When is a medal not a medal? When it is a sculpture to be held in the hand, not just a gong to pin on for bravery or Sporting Prowess.

Director of Sladmore Contemporary, Gerry Farrell, planned this exhibition, which consists of about 53 medals by 21st century artists, and a small number of miniature sculptures.

Farrell chose the medals, a ‘demeaning’ word in his view, together with two medallists, and Philip Attwood, President of the British Art Medal Society and Keeper of Coins and Medals at the British Museum.

Farrell has always been fascinated by the miniature and acquired his own fine collection of tiny bronzes from many centuries.
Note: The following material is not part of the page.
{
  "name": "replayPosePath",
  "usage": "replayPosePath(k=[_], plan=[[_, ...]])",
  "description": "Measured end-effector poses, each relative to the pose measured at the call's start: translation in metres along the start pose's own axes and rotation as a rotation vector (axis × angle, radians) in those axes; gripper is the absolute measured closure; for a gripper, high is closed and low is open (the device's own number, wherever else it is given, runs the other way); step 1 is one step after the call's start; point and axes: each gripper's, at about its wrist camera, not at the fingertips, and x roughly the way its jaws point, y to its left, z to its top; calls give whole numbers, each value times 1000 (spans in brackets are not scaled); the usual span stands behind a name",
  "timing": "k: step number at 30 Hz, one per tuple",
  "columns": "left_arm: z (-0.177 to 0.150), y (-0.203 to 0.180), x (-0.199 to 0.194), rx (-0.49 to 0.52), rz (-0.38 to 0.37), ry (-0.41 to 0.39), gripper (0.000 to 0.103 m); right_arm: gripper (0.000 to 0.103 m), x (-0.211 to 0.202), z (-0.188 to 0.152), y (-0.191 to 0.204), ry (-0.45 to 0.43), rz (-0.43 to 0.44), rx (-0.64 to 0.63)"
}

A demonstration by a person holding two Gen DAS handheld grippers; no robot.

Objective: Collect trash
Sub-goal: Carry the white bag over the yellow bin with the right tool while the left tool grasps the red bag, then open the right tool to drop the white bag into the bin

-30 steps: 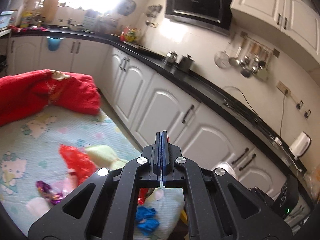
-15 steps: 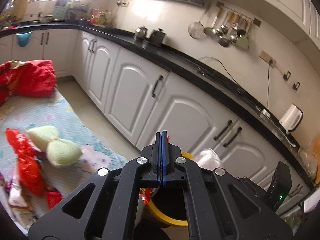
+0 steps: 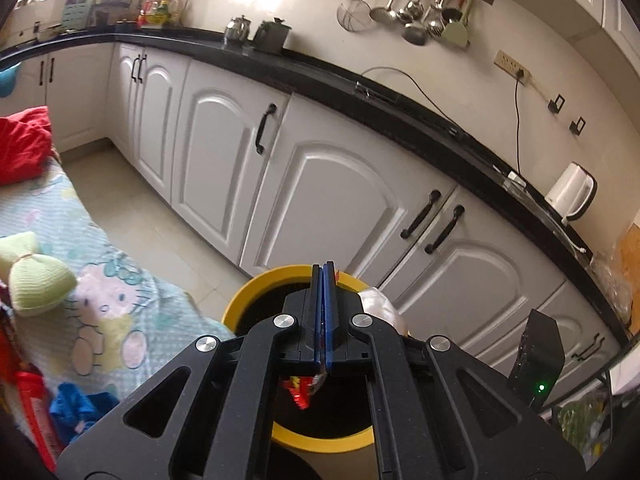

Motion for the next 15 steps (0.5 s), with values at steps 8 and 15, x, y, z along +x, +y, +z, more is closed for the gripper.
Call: replayPosePath(k=[8,15], plan=[[-4,-2,22,9,12,36,103,57,9,-5,-19,16,-9,89],[-7,1,24,8,31,46,77,41,7,-6,-21,10,-32,85]])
He commissioned two new medals for the show from sculptors Sophie Dickens and Olivia Musgrave.

Neil McGregor, director of the British Museum: ‘Medallists of the Renaissance invented an art form with extraordinary possibilities, to be enjoyed for its aesthetic qualities, capable of condensing all sorts of thoughts into the very smallest of spaces’.

Philip Attwood, supreme expert on medals and coins: ‘The medal can be a small scale masterpiece of concision. The tactile is as important as the visual, the front of the miniature sculpture as important as the back, originally intended to illustrate the outer and inner man or woman’

The works can represent an infinite number of thoughts, feelings, passions and opinions, political, subversive, narrative. Subjects in this show include Greek mythology, Nature, the human form, abstract and geometric concepts.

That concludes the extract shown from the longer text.